I started Off-White as just a gut feeling to legitimize the style of clothing that my friends and I were making. I’m a student of design, self-taught. I’m a student of Raf Simons, of Ralph Lauren, of Kanye West, the same as everyone who grew up watching the “Second Hand Smoke” influential skateboard video or watching Michael Jordan. You mix these things. I’ve learned that once you start going back in your own unique histories, then you can offer something that’s new. My background is architecture, so that’s what I was dialing into. My mom has been a tailor for like 50 years of her life. So I was seeing and growing up around clothing in a specific way.
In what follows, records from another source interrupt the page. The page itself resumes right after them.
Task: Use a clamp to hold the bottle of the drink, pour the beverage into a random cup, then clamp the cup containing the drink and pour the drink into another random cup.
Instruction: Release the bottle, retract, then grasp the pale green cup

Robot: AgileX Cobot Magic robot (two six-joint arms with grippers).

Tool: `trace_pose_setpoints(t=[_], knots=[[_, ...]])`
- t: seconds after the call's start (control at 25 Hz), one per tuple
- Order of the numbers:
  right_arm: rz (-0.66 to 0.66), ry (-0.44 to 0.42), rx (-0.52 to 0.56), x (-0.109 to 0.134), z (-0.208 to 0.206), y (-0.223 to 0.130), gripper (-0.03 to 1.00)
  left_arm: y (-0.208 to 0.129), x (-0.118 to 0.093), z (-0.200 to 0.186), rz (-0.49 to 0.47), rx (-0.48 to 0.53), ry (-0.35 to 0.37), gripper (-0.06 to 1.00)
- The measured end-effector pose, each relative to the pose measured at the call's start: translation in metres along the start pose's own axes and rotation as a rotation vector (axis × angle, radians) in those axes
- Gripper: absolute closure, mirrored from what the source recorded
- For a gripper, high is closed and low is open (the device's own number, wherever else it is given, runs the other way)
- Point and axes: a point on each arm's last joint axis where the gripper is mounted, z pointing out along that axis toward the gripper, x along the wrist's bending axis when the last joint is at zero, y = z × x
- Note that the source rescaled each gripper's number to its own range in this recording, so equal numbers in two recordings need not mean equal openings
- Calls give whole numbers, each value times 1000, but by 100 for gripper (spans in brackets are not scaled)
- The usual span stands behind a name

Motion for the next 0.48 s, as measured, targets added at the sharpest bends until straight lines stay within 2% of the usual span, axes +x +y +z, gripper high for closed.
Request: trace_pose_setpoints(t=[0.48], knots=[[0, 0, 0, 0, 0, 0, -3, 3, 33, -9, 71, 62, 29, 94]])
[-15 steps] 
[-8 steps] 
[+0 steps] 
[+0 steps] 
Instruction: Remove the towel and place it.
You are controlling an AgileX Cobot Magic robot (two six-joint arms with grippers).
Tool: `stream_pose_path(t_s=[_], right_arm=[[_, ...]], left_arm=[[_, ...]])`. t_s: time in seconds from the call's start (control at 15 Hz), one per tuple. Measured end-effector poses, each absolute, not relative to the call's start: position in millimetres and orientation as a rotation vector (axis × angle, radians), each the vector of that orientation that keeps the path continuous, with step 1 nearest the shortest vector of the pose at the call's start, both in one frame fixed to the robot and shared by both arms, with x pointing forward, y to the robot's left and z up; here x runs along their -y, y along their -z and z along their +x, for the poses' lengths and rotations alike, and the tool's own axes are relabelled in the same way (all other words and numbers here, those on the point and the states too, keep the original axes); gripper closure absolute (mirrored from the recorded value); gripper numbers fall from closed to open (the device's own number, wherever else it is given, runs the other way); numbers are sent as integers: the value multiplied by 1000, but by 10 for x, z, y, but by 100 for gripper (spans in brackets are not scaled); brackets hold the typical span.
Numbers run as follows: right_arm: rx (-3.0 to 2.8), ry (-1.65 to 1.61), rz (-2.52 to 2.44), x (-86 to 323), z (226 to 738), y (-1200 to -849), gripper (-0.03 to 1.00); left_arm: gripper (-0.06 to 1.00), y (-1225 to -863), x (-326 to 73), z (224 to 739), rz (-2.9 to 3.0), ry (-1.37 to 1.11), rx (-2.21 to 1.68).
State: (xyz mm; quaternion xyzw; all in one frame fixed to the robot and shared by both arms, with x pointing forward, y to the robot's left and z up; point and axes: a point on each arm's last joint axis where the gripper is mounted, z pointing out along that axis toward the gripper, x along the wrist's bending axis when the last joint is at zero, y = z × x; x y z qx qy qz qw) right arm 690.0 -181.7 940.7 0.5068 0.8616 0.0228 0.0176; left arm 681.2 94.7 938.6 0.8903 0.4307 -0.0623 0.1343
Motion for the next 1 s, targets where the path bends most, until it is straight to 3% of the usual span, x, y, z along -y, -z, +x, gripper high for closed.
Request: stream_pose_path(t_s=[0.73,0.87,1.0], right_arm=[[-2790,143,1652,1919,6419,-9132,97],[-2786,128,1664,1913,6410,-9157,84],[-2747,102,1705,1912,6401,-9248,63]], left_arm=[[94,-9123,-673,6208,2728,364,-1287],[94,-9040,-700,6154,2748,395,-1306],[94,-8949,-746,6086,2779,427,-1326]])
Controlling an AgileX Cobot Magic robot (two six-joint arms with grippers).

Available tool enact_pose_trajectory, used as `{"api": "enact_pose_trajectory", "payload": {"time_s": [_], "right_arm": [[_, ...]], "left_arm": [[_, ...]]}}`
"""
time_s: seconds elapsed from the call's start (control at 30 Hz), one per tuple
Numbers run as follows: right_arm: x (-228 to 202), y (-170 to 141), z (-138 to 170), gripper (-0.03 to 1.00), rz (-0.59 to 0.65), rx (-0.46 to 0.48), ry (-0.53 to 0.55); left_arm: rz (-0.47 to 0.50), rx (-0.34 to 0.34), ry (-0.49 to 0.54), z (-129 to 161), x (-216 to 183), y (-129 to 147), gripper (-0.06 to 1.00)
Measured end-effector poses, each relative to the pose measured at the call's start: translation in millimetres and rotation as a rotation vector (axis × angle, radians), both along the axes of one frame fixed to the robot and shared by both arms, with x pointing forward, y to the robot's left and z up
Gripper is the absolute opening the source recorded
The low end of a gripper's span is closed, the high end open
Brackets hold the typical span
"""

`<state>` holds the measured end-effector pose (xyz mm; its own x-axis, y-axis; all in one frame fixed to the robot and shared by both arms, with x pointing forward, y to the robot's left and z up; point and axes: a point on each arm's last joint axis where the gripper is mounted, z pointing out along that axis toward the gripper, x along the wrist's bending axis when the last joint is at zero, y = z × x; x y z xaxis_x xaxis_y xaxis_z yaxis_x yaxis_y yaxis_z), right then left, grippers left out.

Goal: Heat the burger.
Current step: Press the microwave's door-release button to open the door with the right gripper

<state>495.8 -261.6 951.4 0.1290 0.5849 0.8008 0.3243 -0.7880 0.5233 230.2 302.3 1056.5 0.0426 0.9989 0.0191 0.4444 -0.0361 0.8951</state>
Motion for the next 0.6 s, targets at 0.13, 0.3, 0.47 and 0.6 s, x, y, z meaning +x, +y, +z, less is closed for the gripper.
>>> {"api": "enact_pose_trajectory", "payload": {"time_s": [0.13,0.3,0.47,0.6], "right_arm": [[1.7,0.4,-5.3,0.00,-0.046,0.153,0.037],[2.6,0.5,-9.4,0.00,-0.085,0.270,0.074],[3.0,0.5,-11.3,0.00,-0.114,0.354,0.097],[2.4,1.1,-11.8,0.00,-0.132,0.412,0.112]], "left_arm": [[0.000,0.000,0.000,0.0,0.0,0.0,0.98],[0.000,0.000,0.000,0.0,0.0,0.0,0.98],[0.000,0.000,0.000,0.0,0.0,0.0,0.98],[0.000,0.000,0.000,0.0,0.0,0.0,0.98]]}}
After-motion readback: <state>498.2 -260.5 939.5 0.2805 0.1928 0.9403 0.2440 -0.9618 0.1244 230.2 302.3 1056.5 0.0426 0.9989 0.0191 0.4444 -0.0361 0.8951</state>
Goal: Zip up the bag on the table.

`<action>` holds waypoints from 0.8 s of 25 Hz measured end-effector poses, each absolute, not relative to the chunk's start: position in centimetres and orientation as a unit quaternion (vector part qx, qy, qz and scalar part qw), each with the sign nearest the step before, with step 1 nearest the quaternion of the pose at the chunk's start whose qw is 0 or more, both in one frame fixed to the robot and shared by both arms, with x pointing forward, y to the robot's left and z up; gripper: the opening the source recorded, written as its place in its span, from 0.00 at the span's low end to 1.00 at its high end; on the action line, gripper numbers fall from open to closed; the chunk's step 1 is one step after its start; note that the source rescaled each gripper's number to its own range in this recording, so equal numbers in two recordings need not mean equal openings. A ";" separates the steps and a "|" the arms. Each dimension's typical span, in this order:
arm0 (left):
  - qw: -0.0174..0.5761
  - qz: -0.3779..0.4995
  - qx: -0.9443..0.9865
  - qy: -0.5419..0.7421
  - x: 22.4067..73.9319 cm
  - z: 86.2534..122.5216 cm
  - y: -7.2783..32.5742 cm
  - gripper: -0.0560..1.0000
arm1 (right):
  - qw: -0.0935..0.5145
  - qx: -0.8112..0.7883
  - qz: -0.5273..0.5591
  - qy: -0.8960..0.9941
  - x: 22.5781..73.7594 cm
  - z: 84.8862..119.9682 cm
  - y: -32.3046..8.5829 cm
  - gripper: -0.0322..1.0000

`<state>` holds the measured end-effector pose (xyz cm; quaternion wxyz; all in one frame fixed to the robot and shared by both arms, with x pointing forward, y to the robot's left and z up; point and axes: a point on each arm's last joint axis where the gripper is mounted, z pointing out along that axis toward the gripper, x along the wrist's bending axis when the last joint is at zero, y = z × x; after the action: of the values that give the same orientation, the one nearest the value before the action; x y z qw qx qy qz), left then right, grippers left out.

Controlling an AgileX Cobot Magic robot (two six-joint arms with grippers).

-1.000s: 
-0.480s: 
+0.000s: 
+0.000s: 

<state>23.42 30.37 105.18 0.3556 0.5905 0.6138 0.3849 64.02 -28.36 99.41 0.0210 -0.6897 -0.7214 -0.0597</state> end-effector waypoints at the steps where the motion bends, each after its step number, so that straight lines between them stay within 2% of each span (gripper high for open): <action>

Everything I’ve said up to now is a foundation of finding and gathering more pieces to prove my concept. And the concept is that fashion as we’ve previously known it, before three years ago, was still vague. But we’ve seen it almost fully transgress into something completely different. It is is not only shaking up High Street, Topshop, Zara, H&M, it’s also changing Balenciaga, Gucci, Brioni. It’s about that dialogue with incredible design and commercial design. But fashion is not some sort of rogue thing that’s trying to make an upheaval and make high fashion irrelevant. If anything, I’m trying to extend the life of high fashion as a relevancy toward the younger generation that don’t necessarily perceive luxury in the same way that my parents did. Inclusion is part of the new luxury.
WW: Do you think that’s why people have responded so well to Off-White in just three years?
VA: I have this weird chip in my brain where I don’t know what people are responding to. I get that [they are] but I don’t get any validity out of it. The same way I don’t read any articles after I do them because, could you imagine how crazy that would make you?
It’s hard for me to gauge because right now I’m doing what I’m doing if no one’s looking at it or if everyone is. It freaks me out that I’m doing well. Then there’s sort of this obligation to understand why it’s doing well. And then I taint how I think about things. So I guess what I’m doing is making a guess about what people are whispering about. It’s not always the positive, so that’s where the scorpion comes in. I’m constantly trying to throw off somebody that doesn’t believe in something that I just made up in my head.
This article is published in Whitewall‘s fall 2016 Fashion Issue.